Dawn is a very light sword. It was forged with meteor iron rather than Valyrian steel, but if anything is described as possibly even superior to Valyrian steel. A lot of Dayne’s reputation and skill (and that of the other Swords of the Morning) comes down to a superior ability coupled with a formidable weapon. He’d be very dangerous with an ordinary sword, but Barristan or Jaime-level dangerous. It’s the mixture of that skill coupled with a superior, unique weapon he’s fought with all his life that made him what he was.

mrsachmo
10 years ago

wow, i’m starting to feel bad for only being mildly annoyed at some of these. others i didn’t even notice.

 

congrats? i guess?

Aeryl
10 years ago

@51, Drogo’s “gentle treatment” aside, what was done to Dany that night was still rape.  Not having any ability to withdraw consent, is rape.  And what was shown in Dany’s next chapter in the books, was that she had no right to say no to Drogo.  And considering the show people(watchers and runners) have a hard time ascertaining when something was actually rape, I can’t begrudge them for being so forward about it.  What is even more troubling to me, is how people took Dany’s viewpoint of that night at face value, instead recognizing that her inability to see what was actually happening there indicates stuff about Dany as a person. 

Maac
10 years ago

@54 — But Jon’s hair is PRETTY, and SHINY, so I’m fine with that.** :-)  (And really just dark brown. I’d have enjoyed it if Ned and Lyanna–and Arya, actually– had Jon-colored hair, but I could have a prejudice.)  The Baratheons (STANNIS) on the other hand ought to have had hair like gorram Jessica Jones!!  

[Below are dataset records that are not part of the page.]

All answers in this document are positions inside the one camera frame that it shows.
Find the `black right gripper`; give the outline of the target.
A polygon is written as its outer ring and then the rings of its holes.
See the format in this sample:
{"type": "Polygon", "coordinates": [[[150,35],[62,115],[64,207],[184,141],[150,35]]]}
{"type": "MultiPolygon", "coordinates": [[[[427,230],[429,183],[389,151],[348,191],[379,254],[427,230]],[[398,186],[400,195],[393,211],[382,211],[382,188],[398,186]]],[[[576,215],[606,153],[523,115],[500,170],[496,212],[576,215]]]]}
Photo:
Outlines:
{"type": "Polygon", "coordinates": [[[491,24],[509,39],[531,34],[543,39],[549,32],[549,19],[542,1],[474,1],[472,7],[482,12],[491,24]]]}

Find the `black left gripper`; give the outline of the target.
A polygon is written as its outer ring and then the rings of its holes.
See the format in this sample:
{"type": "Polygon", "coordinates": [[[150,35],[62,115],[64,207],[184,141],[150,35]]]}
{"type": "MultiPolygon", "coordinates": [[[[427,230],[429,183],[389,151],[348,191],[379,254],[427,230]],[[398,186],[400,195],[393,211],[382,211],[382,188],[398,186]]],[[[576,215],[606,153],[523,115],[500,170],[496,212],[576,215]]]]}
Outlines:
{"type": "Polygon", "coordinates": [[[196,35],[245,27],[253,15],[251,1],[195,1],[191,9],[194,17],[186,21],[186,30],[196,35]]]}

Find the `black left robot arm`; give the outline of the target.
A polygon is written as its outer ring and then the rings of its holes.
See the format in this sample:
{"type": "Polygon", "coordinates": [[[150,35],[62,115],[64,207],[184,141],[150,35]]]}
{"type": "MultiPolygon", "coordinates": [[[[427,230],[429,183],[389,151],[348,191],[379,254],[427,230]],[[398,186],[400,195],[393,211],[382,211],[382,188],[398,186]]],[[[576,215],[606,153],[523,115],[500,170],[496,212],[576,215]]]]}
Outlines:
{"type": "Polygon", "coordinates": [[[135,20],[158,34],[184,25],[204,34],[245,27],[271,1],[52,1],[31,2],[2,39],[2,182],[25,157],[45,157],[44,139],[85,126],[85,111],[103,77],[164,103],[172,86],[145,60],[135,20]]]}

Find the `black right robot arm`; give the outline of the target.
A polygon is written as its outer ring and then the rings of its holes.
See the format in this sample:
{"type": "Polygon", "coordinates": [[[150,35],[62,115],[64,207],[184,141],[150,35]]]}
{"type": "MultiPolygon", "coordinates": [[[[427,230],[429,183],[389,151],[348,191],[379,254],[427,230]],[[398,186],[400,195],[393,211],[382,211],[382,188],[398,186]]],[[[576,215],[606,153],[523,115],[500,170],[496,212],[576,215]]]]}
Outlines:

(Chris Dempsie’s hair was definitely darker for this role than I think is natural for him, even if not the full-on black I’d have preferred because of my odd fixations.  It can be done!)

 

**For all other aspects of this argument, I’m gonna wait until final, unequivocal theory confirmation.  GRRM might just choose to be contrary.

Red Harren
Red Harren
10 years ago

I forgot. Jon leaving for Hardhome by sea and returning to Castle Black by land. 

DragonKnight
DragonKnight
10 years ago

@59 Why do you really expect Stannis and Shireen to have black hair when Bobby B had brown? Like, lighter than Jon’s brown. Now that I think of it, them putting the black haired bastards was stupid.

Even if Jon’s hair in the show is dark brown, they are still too dark considering Ned and Lyanna’s hair. I don’t know who Chris Demsie is but I’m going to assume you mean Joe. To be honest though, they messed up a lot of hair. Rickon, Bran, Robb, Cat should all have red hair and only Sansa really does. Dany should’ve lost her hair at the end of first season. Jaime nor Cersei had right hair, Tyrion’s were different colour each season and never matched the ones from the books. Lancel’s are now really dark, because joining faith does that to your hair?

 

You think Martin is the kind of author to plant clues to theory and then say “f**k it” and change it, for no reason (and if your reason is fans figuring this out – he already said he won’t change anything because of us)?

Jack
Jack
5 years ago

Don’t the Hornfoots sound more like law wildlings than Thenns?

 

princessroxana
5 years ago

Orientalist? Sure the Dothraki are barbarian horde dialed up to eleven but the Ironborn are a similarly exaggerated version of Vikings. And if the Slavers Bay cities are abhorrent Westeros doesn’t come off as any utopia either.